### PROVIDED RECORDS
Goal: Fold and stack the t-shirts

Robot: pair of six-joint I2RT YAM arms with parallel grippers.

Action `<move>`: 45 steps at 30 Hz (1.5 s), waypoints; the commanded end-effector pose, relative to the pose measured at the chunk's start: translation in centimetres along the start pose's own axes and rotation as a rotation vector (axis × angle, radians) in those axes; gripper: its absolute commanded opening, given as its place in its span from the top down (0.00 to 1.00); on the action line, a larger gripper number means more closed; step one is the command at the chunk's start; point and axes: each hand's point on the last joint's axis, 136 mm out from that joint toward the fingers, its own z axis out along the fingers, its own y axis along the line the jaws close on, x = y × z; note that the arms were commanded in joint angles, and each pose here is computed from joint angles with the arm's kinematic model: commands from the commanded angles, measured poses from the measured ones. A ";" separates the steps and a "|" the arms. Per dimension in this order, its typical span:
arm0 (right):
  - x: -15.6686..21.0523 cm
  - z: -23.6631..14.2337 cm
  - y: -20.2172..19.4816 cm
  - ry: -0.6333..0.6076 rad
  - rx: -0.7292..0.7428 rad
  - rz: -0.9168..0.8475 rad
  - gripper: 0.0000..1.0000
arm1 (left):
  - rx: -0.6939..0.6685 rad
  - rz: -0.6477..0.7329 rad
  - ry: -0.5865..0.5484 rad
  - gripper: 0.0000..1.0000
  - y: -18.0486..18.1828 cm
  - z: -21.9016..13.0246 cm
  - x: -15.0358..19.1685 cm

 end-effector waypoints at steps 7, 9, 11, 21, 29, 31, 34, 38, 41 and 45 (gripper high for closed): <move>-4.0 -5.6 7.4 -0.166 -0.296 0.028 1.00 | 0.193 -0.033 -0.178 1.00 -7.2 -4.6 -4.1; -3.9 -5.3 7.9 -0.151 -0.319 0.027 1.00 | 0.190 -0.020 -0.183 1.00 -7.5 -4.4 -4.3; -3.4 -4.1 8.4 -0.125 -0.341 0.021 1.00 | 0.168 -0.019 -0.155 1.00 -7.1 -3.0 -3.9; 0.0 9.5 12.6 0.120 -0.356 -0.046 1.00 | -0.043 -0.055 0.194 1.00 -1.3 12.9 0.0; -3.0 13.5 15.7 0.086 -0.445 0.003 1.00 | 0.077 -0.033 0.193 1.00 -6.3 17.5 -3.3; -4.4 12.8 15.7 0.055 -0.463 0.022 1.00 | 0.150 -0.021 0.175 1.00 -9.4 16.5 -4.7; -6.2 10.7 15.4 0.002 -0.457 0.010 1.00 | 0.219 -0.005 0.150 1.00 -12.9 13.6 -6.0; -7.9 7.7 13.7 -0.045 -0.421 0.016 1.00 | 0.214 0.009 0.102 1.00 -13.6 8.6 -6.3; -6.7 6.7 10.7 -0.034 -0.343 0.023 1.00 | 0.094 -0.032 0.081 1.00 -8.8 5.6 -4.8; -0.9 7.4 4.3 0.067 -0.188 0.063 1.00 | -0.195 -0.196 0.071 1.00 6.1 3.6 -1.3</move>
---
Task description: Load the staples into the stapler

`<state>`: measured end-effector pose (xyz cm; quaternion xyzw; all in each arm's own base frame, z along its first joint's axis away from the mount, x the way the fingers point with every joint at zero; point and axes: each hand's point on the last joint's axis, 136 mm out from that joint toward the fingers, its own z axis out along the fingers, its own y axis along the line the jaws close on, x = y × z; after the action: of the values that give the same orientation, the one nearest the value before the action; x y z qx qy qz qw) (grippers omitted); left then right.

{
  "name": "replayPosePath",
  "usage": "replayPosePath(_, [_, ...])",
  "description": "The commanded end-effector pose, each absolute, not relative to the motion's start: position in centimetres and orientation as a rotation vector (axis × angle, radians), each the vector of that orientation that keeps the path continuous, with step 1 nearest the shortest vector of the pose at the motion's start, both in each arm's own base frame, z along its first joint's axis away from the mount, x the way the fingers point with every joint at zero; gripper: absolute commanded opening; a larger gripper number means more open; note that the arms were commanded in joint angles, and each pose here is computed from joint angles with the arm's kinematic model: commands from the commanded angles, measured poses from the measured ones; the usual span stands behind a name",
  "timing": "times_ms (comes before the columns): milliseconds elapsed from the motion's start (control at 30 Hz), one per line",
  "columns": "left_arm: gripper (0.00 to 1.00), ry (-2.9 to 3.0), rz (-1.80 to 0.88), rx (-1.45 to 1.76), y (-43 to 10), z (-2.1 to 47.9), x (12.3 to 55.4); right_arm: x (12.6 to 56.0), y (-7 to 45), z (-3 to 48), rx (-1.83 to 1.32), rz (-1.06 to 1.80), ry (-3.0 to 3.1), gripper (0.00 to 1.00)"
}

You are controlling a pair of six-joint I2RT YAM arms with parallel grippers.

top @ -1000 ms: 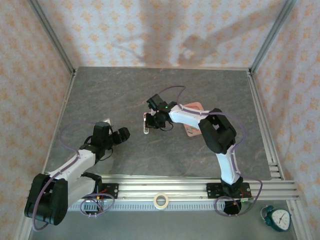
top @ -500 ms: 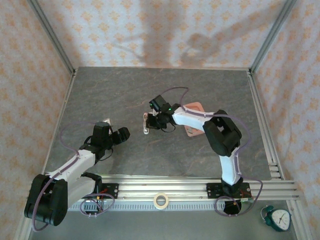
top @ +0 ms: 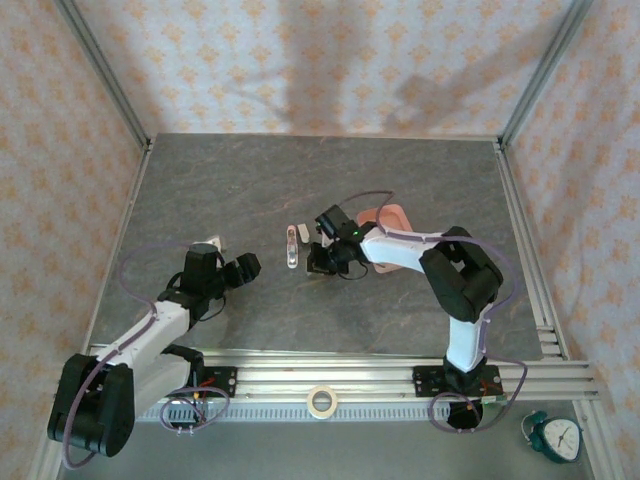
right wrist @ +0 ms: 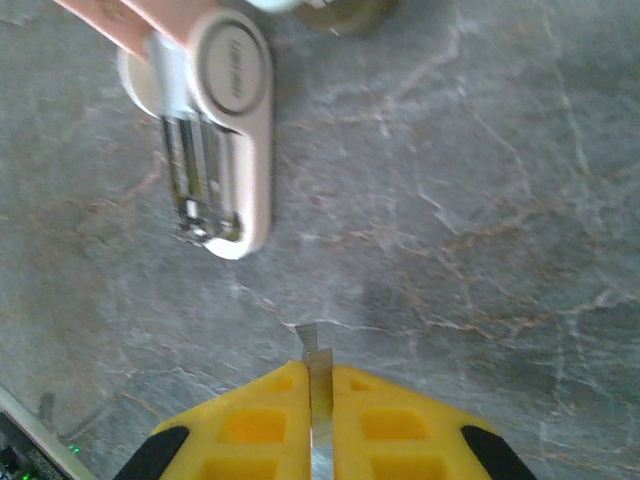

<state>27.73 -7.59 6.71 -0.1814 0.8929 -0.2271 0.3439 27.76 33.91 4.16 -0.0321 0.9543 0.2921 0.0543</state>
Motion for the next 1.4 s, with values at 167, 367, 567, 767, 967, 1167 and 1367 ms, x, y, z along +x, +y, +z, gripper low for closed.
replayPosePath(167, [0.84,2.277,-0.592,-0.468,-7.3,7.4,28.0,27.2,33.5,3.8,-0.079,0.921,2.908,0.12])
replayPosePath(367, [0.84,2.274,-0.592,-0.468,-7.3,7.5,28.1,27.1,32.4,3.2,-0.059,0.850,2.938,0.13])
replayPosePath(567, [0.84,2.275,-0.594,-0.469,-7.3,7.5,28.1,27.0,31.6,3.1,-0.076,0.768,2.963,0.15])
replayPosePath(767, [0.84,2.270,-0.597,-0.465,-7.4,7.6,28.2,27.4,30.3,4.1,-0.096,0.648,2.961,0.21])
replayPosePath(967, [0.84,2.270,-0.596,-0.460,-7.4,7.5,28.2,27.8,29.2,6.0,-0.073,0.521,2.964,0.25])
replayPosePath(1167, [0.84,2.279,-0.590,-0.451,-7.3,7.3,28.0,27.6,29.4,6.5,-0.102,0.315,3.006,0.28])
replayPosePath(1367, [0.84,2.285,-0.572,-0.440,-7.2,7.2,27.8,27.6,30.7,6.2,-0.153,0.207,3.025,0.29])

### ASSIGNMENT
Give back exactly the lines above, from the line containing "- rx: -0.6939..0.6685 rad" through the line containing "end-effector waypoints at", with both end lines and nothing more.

### SOLUTION FOR THIS PROBLEM
  - rx: -0.6939..0.6685 rad
  - rz: -0.6477..0.7329 rad
  - ry: -0.5865..0.5484 rad
  - gripper: 0.0000..1.0000
  - y: -18.0486..18.1828 cm
  - z: -21.9016..13.0246 cm
  - x: -15.0358..19.1685 cm

 end-effector waypoints at steps 7, 9, 11, 21, 29, 31, 34, 38, 41 and 45 (gripper high for closed): <move>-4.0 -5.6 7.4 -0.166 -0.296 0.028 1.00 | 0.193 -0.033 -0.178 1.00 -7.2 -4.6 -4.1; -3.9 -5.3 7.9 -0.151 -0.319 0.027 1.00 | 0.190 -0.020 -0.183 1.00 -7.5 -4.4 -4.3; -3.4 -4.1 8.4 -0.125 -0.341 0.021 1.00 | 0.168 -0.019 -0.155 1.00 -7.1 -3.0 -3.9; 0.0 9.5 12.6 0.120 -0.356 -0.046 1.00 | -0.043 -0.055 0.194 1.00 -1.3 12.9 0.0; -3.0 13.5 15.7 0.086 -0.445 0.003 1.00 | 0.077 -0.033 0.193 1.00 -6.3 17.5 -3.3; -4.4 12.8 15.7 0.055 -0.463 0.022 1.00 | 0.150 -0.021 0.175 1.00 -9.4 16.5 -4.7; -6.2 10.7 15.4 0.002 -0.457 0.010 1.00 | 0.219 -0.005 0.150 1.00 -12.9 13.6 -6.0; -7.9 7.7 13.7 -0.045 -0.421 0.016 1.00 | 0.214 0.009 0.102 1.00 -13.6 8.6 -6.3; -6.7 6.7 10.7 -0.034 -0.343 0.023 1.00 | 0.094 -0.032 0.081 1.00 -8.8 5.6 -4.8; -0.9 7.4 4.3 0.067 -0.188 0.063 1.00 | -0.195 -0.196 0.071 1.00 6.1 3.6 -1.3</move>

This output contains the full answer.